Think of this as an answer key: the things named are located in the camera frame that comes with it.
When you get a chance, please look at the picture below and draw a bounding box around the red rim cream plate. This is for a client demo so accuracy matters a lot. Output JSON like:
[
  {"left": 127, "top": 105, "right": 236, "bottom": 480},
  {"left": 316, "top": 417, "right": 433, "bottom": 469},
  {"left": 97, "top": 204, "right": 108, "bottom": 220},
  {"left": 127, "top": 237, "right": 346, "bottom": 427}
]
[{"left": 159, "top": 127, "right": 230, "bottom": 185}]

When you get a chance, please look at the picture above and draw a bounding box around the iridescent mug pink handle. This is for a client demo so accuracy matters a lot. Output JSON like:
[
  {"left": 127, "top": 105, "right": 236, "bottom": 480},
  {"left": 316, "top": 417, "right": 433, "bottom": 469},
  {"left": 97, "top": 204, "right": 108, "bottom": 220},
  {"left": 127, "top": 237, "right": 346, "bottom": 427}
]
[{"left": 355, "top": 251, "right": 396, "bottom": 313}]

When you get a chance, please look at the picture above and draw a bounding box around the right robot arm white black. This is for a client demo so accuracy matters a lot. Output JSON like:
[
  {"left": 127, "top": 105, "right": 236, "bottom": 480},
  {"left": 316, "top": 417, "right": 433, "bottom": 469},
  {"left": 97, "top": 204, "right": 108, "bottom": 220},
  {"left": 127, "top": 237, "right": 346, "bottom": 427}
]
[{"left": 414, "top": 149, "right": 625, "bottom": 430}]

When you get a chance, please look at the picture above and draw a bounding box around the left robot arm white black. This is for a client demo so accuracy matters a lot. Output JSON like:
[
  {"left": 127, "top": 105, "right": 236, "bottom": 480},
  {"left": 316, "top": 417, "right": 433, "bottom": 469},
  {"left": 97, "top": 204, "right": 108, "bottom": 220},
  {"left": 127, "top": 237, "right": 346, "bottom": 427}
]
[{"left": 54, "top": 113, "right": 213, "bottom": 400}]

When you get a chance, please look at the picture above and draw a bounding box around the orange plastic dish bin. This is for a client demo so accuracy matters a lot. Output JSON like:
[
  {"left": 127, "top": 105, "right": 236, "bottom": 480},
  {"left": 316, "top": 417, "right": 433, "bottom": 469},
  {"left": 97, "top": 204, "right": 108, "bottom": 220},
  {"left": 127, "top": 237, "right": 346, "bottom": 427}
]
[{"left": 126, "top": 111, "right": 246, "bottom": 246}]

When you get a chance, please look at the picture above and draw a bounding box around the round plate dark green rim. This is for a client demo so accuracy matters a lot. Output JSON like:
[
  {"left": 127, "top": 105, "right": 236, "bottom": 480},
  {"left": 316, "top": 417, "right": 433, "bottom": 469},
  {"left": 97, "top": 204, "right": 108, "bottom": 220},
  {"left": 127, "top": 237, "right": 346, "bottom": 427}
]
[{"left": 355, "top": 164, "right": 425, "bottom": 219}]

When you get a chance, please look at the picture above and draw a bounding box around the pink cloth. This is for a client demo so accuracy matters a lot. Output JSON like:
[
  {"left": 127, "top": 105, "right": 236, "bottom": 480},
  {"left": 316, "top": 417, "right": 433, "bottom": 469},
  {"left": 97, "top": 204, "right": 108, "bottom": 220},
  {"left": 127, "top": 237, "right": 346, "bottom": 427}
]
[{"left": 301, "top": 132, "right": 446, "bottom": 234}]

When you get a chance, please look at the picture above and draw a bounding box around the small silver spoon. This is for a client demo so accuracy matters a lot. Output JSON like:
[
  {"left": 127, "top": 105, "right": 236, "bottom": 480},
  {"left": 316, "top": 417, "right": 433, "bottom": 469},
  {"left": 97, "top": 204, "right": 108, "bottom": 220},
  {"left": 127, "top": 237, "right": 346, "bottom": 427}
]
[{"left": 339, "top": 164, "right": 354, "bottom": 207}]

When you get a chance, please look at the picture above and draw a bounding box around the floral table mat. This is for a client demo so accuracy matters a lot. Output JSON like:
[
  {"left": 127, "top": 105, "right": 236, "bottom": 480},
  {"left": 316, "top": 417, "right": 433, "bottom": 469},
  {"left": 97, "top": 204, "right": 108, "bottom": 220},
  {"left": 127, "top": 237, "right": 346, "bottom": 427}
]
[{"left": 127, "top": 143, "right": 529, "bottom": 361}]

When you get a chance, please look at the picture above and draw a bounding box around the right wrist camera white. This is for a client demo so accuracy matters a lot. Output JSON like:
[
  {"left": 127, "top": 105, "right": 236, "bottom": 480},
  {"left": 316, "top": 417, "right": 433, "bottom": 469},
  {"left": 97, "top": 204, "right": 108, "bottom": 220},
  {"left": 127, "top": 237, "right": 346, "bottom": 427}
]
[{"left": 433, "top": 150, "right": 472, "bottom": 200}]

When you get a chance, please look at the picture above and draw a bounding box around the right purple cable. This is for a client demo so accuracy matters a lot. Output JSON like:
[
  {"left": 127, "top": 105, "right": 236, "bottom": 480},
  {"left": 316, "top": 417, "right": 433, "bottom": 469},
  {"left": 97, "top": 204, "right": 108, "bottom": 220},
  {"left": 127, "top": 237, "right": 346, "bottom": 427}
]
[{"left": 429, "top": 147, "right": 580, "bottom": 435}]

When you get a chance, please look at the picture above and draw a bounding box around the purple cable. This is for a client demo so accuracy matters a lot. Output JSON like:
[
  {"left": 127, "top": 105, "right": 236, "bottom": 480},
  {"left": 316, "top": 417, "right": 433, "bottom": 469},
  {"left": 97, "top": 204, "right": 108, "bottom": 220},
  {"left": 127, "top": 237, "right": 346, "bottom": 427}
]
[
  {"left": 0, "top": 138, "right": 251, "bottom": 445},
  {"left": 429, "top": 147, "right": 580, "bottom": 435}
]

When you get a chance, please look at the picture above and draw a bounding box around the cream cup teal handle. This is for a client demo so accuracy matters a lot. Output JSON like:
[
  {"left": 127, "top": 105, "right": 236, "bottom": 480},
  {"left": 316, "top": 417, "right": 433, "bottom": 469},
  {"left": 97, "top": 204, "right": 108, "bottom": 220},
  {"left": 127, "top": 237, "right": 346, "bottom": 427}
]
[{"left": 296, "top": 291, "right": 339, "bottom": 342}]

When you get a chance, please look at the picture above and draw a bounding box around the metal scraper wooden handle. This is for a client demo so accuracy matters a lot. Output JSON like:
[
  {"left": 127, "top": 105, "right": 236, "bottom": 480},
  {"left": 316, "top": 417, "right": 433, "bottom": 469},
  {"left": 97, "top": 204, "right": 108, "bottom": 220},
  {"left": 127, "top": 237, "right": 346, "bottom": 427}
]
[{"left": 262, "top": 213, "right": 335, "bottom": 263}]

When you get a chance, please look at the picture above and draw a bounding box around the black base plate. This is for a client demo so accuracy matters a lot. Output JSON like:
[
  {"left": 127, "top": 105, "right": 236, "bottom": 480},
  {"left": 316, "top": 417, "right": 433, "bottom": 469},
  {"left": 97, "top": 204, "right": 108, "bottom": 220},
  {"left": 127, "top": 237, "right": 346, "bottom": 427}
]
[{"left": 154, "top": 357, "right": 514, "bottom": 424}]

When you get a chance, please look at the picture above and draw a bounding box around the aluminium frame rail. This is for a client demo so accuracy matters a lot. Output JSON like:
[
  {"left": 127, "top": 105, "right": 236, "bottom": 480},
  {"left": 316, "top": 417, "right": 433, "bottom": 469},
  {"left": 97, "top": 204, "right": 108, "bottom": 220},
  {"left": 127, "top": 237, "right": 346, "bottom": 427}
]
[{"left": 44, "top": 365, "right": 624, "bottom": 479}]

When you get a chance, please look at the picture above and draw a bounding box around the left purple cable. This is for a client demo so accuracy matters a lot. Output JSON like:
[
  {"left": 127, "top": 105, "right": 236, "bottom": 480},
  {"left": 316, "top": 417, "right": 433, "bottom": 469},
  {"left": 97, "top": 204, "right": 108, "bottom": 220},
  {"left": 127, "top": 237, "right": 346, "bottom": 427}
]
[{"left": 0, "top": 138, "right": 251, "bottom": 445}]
***
> _Instructions for the task_
Copy every line from the records above that contains the word "pink".

> _Output of the task_
When you get a chance, please look at the picture above and draw a bounding box around the iridescent mug pink handle. This is for a client demo so accuracy matters a lot. Output JSON like:
When you get a chance, please look at the picture above and draw a bounding box around the pink cloth. This is for a client demo so accuracy matters a lot. Output JSON like:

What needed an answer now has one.